The New York Times said buyout firms giants Thomas H. Lee Partners, Providence Equity Group and Kohlberg Kravis Roberts were in early discussions about launching a joint bid for the Denver-based MSO. The article, citing unnamed sources, said negotiations were in preliminary stages and a formal bid might never materialize.
Top MSOs Time Warner and Comcast are considered to be the likely high bidders for Adelphia, which agreed in September to offer up systems in seven separate clusters, ranging in size from 500,000 to 1.5 million customers.
So far, more than 50 interested parties have expressed interest.
“It would be the first material investment in cable in the U.S. by a private-equity company in a couple of years, at a time of unprecedented concern about the long-term competitive positioning of the industry,” Citigroup Smith Barney cable analyst Niraj Gupta said.
Adelphia would no doubt like to see competition against Time Warner and Comcast, to up the price, but Gupta said, “at some point, you can’t bluff the would-be buyer any higher.”
This is also an early stage of what’s expected to be a multiple-round process, he said.
Most private equity investors sold out of cable after the consolidation boom of the late 1990s. Providence Equity did back Bresnan Communications’s purchase of 314,000 subscribers from Comcast and joined a consortium that bought cable assets in Germany and the Netherlands for a total of $2.6 billion, both in 2003.
But Gupta noted, “Generally speaking, private-equity guys have really never been successful outbidding other entities when strategic companies are involved.”

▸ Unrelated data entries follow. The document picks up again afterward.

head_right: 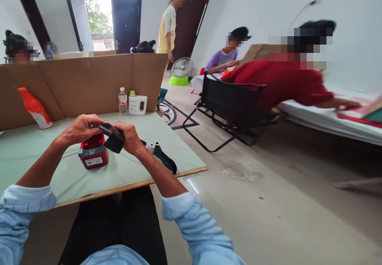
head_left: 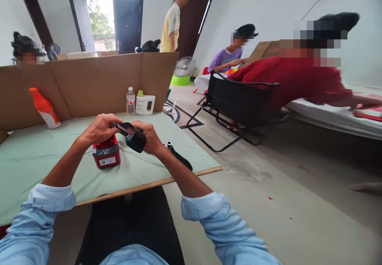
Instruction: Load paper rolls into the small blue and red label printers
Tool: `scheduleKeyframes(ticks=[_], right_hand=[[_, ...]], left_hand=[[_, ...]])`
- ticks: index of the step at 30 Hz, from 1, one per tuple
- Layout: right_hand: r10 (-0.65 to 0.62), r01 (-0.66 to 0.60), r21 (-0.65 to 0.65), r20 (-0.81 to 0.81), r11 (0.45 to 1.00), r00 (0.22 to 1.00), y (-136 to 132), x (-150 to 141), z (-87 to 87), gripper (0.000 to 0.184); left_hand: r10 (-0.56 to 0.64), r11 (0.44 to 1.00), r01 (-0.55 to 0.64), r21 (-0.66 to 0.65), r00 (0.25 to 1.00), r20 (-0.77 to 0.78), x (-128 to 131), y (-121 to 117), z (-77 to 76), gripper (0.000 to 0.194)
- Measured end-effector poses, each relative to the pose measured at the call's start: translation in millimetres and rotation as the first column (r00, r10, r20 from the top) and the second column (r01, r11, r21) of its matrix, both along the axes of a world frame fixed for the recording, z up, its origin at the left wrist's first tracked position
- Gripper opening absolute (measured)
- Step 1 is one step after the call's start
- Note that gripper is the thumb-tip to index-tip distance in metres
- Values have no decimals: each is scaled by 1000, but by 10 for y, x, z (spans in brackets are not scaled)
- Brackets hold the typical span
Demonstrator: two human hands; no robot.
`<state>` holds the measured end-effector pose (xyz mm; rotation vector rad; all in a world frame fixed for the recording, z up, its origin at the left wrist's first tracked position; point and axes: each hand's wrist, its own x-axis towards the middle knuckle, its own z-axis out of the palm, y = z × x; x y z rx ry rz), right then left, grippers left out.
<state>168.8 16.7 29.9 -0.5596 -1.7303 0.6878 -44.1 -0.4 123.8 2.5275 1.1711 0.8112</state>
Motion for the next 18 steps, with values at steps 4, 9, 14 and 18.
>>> scheduleKeyframes(ticks=[4, 9, 14, 18], right_hand=[[142, -126, -88, 199, 988, 970, 249, -392, -74, 19], [139, -94, -117, 471, 989, 871, 378, -626, -215, 26], [49, -24, -48, 660, 999, 750, 387, -696, -238, 33], [-15, 8, 13, 774, 1000, 633, 379, -769, -227, 38]], left_hand=[[127, 991, -126, -37, 991, 38, -446, 6, -412, 24], [240, 968, -238, -80, 970, 21, -707, 54, -923, 24], [304, 947, -307, -99, 952, -43, -738, 108, -1096, 33], [313, 936, -325, -133, 944, -107, -750, 146, -1104, 38]])
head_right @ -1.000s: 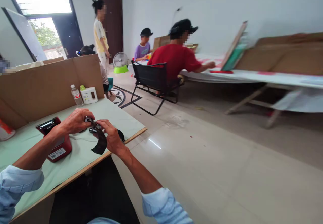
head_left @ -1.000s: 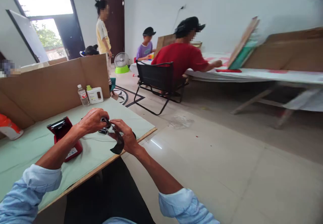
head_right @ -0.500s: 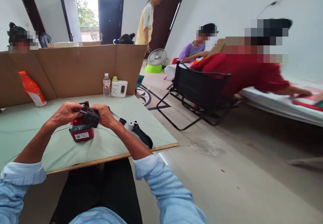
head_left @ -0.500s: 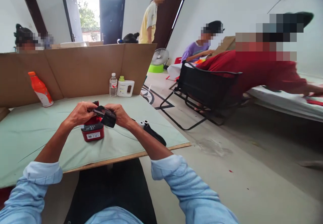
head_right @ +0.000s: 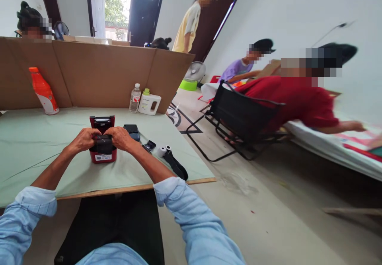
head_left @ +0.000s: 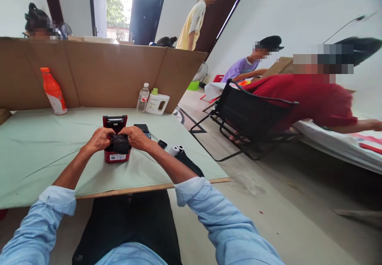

The Times article also said Adelphia chairman and CEO William Schleyer could stay on to run the company should financial investors prevail.
Adelphia spokesman Paul Jacobson would not comment on the Times report. “We are committed to a fair and robust process designed to achieve the maximum value for the bankruptcy constituents,” he said. “No bidder, group of bidders or solution is being favored.”
Adelphia last week reached a preliminary agreement with unsecured creditors on the chance that the auction doesn’t attract a high enough price. Unsecured creditors would receive common stock in the newly emerged entity, based on an enterprise value of $17 billion and after deducting or reserving payments to bank lenders and other senior creditors.
Adelphia also pushed back the deadline for final auction bids to January from December.